蓝舌病病毒(BTV)是一种由节肢动物传播的病原体，感染反刍动物，引起蓝舌病(BT)等致命的出血性疾病。除导致牲畜减产外，BTV还导致被感染动物死亡，造成直接经济损失。由于全球气候变暖，蓝舌病在全世界范围内呈不断扩散趋势，严重威胁畜牧业生产。研究发现BTV通过JAK-STAT通路抑制I型干扰素信号传导，并部分拮抗宿主天然免疫系统的抗病毒作用；该过程需要多个病毒蛋白协同发挥作用。但是，我们尚不清楚这些发挥拮抗作用的病毒蛋白及其作用机制。本研究首先通过蛋白质谱技术和荧光素酶报告系统确定协同拮抗I型干扰素的BTV蛋白。其次，通过分子生物学和生物化学手段确定这些病毒蛋白与JAK-STAT信号通路内宿主蛋白间的互作关系，揭示BTV拮抗I型干扰素信号传导的机制，并进一步丰富对BTV蛋白通过JAK-STAT通路干扰宿主天然免疫应答的理解，为开发新型疫苗提供科学依据，为预防和控制BT提供更好的措施。
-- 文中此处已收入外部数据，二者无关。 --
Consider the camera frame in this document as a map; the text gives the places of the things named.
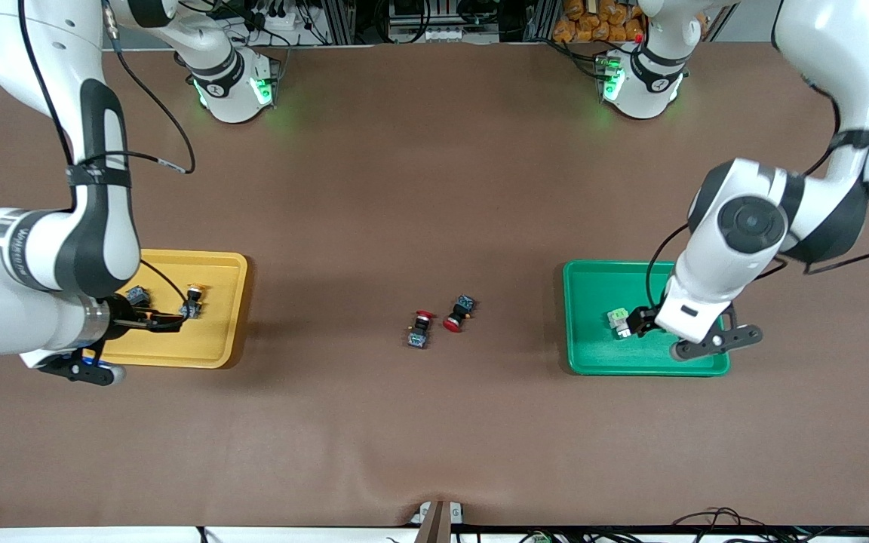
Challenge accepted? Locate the green push button switch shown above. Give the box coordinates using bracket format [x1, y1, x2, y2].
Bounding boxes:
[606, 305, 633, 340]

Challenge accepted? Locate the brown table mat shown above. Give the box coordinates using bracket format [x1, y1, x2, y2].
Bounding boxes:
[0, 41, 869, 529]

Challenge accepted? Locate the aluminium frame post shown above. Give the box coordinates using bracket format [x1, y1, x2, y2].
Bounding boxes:
[321, 0, 358, 46]
[524, 0, 560, 42]

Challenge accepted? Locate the green plastic tray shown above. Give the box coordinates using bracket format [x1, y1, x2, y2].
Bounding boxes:
[562, 260, 731, 377]

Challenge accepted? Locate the white power strip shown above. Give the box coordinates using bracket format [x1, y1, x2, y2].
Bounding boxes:
[395, 26, 474, 44]

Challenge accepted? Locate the red mushroom push button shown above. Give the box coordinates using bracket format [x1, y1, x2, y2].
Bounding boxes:
[406, 309, 436, 350]
[442, 294, 477, 333]

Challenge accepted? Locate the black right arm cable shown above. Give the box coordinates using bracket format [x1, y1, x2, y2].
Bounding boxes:
[16, 0, 198, 321]

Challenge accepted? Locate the tangle of black cables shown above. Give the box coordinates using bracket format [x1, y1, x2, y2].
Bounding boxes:
[668, 507, 790, 543]

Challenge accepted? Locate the metal table edge bracket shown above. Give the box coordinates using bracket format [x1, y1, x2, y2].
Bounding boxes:
[410, 499, 465, 543]

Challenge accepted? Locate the yellow plastic tray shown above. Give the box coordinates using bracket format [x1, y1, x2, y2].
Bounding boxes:
[99, 248, 248, 370]

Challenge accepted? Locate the pile of orange bread rolls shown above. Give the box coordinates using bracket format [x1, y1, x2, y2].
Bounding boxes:
[553, 0, 646, 44]

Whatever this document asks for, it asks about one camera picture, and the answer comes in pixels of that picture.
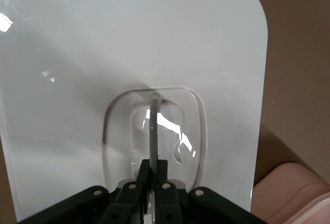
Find white box lid grey clips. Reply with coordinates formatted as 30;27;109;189
0;0;269;222

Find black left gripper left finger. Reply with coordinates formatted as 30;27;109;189
100;158;152;224

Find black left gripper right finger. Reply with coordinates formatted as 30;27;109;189
154;159;184;224

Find pink translucent plastic box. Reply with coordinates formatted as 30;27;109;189
251;162;330;224

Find brown table mat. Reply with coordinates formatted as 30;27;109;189
0;0;330;224

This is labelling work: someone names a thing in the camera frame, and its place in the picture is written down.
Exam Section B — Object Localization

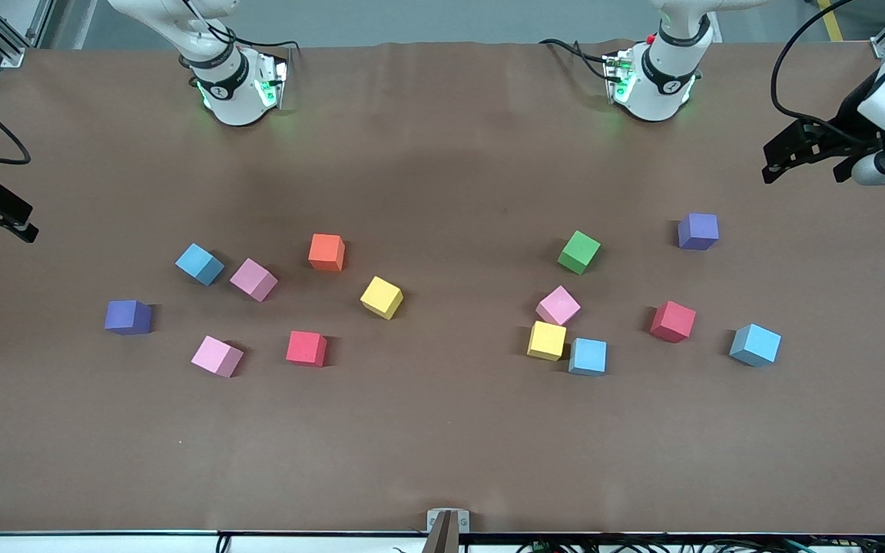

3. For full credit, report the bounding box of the purple foam cube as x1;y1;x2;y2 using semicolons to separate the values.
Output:
677;213;720;251
104;300;153;336

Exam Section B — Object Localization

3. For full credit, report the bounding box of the orange foam cube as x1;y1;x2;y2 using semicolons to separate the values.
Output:
308;233;346;272

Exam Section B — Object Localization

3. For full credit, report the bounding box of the yellow foam cube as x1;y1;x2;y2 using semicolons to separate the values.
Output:
527;320;568;362
360;276;404;320

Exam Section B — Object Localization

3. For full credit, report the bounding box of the pink foam cube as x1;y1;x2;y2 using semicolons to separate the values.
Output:
229;258;279;303
191;335;245;378
535;285;582;326

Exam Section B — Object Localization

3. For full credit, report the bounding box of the brown table cover mat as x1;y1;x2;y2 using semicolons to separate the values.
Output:
0;38;885;536

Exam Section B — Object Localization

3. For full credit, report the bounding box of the blue foam cube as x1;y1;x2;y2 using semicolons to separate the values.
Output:
568;338;608;377
175;243;225;286
729;323;782;367

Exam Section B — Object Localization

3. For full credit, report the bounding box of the green foam cube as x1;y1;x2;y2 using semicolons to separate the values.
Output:
557;230;602;275

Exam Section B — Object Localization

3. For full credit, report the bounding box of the red foam cube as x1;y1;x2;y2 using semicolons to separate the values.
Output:
286;330;328;367
649;300;697;343

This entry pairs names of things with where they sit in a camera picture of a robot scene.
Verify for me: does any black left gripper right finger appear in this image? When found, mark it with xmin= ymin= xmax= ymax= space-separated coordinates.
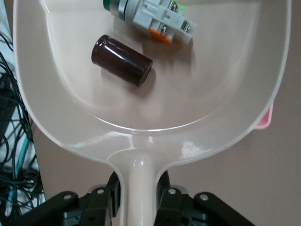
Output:
xmin=154 ymin=169 xmax=256 ymax=226

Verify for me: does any pink plastic bin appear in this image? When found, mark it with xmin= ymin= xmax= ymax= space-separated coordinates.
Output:
xmin=253 ymin=101 xmax=275 ymax=130

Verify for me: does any teal cable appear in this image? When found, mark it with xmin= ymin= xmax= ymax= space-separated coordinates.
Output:
xmin=4 ymin=135 xmax=33 ymax=215

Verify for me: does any dark brown cylindrical capacitor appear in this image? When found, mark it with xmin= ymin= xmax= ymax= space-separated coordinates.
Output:
xmin=91 ymin=34 xmax=154 ymax=89

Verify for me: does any black cable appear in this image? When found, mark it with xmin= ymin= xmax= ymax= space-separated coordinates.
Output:
xmin=0 ymin=150 xmax=47 ymax=218
xmin=0 ymin=30 xmax=32 ymax=151

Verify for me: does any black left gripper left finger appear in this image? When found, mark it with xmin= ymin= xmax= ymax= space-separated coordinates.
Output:
xmin=6 ymin=171 xmax=121 ymax=226

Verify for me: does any brown table mat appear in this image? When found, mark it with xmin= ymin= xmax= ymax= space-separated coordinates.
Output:
xmin=4 ymin=0 xmax=301 ymax=226

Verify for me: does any beige plastic dustpan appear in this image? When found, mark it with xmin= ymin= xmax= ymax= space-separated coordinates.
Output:
xmin=12 ymin=0 xmax=293 ymax=226

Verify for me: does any white orange green push-button switch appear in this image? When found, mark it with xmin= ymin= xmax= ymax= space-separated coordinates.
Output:
xmin=102 ymin=0 xmax=198 ymax=46

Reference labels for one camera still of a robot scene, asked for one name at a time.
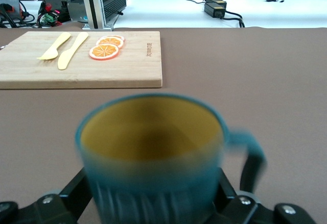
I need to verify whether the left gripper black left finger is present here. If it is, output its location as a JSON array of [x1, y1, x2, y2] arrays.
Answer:
[[0, 168, 94, 224]]

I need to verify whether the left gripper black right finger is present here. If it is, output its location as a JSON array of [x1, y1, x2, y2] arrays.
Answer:
[[212, 169, 317, 224]]

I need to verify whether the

BTV能够感染牛、羊和鹿等家养及野生反刍动物，导致被感染动物发生出血性死亡，给全球畜牧业生产带来巨大经济损失。病毒一旦入侵宿主，必然会受到宿主天然免疫系统的攻击，BTV也不例外。然而，研究发现BTV能够拮抗IFN-I信号在JAK-STAT通路内的传导进而有利于自身繁殖，但是该过程涉及的具体机制尚不完全清楚。本研究首先利用免疫印迹、免疫荧光和免疫共沉淀技术对JAK-STAT信号通路内重要转录因子STAT1和STAT2的表达、磷酸化、二聚化和核转移水平进行了检测；其次，通过免疫共沉淀-质谱技术确定与STAT1相互作用的BTV-1病毒蛋白；再次，利用RT-qPCR明确过表达相关病毒蛋白对JAK-STAT通路下游基因转录水平的影响；最后，通过免疫共沉淀、GST pull-down和邻位连接技术确定BTV-1病毒蛋白与STAT1相互作用关系及相互作用的结构域。研究结果表明，BTV-1对STAT1和STAT2的表达水平以及STAT2磷酸化水平影响较小，主要通过影响JAK-STAT通路内STAT1的磷酸化水平而降低其二聚化和核转移水平；BTV-1利用其非结构蛋白NS3和NS4与STAT1相互作用；而过表达BTV-1的NS3和NS4能够导致JAK-STAT通路下游ISGs转录水平降低；BTV-1的NS3和NS4均与STAT1直接相互作用，并均结合于STAT1的SH2结构域。通过对BTV-1拮抗IFN-I信号在JAK-STAT通路内传导的机制进行研究，有助于系统而全面地揭示BTV免疫逃逸现象背后的本质，进而深入理解BTV的感染和致病机制，为开发防治BTV的新技术和新方法以及研制更加有效和安全的BTV疫苗提供科学数据。